* [Task to carry out]:
May I have the line containing "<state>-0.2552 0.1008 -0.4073" and every line after it through the end of the data, repeated exactly and with no other lines?

• • • • • • •

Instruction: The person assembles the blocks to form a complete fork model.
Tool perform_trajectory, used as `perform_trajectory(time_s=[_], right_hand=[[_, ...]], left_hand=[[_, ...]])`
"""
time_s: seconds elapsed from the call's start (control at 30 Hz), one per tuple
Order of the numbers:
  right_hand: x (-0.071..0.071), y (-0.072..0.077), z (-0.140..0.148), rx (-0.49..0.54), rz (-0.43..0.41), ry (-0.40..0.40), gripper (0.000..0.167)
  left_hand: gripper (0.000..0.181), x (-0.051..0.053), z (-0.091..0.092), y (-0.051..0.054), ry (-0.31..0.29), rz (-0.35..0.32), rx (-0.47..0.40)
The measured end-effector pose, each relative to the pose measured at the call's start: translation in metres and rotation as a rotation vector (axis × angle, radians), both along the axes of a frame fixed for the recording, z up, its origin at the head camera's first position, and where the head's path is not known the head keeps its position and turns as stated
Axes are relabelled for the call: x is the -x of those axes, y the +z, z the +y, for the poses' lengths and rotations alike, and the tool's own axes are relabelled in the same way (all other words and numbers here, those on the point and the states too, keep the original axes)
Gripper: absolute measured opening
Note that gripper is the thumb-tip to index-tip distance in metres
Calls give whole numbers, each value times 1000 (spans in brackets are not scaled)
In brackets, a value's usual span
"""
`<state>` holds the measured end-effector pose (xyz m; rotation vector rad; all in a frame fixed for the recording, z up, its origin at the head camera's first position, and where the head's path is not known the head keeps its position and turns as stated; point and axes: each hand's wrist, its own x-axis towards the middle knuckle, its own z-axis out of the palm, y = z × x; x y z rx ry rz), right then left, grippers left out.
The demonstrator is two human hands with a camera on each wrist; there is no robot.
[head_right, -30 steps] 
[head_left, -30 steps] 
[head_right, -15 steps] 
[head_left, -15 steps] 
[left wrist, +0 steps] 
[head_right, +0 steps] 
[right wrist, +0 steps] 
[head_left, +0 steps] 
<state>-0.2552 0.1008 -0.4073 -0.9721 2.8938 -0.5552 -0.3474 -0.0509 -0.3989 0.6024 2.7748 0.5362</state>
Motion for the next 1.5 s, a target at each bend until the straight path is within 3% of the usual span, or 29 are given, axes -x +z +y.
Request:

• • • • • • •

* [Problem solution]:
<state>-0.2552 0.1008 -0.4073 -0.9721 2.8938 -0.5552 -0.3474 -0.0509 -0.3989 0.6024 2.7748 0.5362</state>
Motion for the next 1.5 s, a target at each bend until the straight path is within 3% of the usual span, or 29 are given, axes -x +z +y.
Request:

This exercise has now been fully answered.